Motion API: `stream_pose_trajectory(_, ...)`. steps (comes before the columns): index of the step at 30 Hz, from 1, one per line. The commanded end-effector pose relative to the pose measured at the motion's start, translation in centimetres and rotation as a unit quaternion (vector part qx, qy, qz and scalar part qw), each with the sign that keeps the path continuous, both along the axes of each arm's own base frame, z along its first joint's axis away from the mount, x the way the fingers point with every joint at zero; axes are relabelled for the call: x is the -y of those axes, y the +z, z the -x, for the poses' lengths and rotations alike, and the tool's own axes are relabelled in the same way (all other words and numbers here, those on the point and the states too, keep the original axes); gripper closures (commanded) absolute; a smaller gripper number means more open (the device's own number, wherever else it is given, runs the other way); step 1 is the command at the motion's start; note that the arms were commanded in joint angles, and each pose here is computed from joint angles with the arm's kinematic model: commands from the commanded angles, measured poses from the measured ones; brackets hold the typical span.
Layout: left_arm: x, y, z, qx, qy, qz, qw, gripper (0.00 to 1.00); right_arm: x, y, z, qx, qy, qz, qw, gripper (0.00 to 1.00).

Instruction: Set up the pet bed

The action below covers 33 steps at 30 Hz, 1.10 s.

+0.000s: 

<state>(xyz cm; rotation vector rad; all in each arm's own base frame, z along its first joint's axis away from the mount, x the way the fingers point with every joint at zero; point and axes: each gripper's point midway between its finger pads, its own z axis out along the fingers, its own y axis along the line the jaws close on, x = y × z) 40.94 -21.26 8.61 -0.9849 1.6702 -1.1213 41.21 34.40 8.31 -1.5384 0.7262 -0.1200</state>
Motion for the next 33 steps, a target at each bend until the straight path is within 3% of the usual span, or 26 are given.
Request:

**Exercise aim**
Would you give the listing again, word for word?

**Finished task**
Motion API: `stream_pose_trajectory(_, ...)`. steps (comes before the columns): index of the step at 30 Hz, from 1, one per line. The commanded end-effector pose relative to the pose measured at the motion's start, translation in centimetres and rotation as a unit quaternion (vector part qx, qy, qz and scalar part qw), each with the sign that keeps the path continuous, both along the axes of each arm's own base frame, z along its first joint's axis away from the mount, x the way the fingers point with every joint at zero; axes are relabelled for the call: x is the -y of those axes, y the +z, z the -x, for the poses' lengths and rotations alike, and the tool's own axes are relabelled in the same way (all other words and numbers here, those on the point and the states too, keep the original axes); gripper closures (commanded) absolute; a smaller gripper number means more open (the device's own number, wherever else it is given, runs the other way); step 1 is the command at the motion's start; note that the arms were commanded in joint angles, and each pose here is computed from joint angles with the arm's kinematic model: commands from the commanded angles, measured poses from the measured ones; brackets hold the typical span.
Layout: left_arm: x, y, z, qx, qy, qz, qw, gripper (0.00 to 1.00); right_arm: x, y, z, qx, qy, qz, qw, gripper (0.00 to 1.00).

Instruction: Set up the pet bed

The action below covers 33 steps at 30 Hz, 1.10 s.

+0.000s: 

<state>(xyz cm; rotation vector rad; all in each arm's own base frame, z along its first joint's axis away from the mount, x the way the fingers point with every joint at zero; point and axes: each gripper's point midway between its finger pads, its own z axis out along the fingers, its own y axis along the line the jaws close on, x = y × z) 40.94 -21.26 8.61 -0.9849 1.6702 -1.1213 41.21 34.40 8.31 -1.5384 0.7262 -0.1200</state>
Motion for the next 33 steps, a target at each bend until the straight path is within 3% of the usual span, or 26 are given.
Request:

The output given here is complete.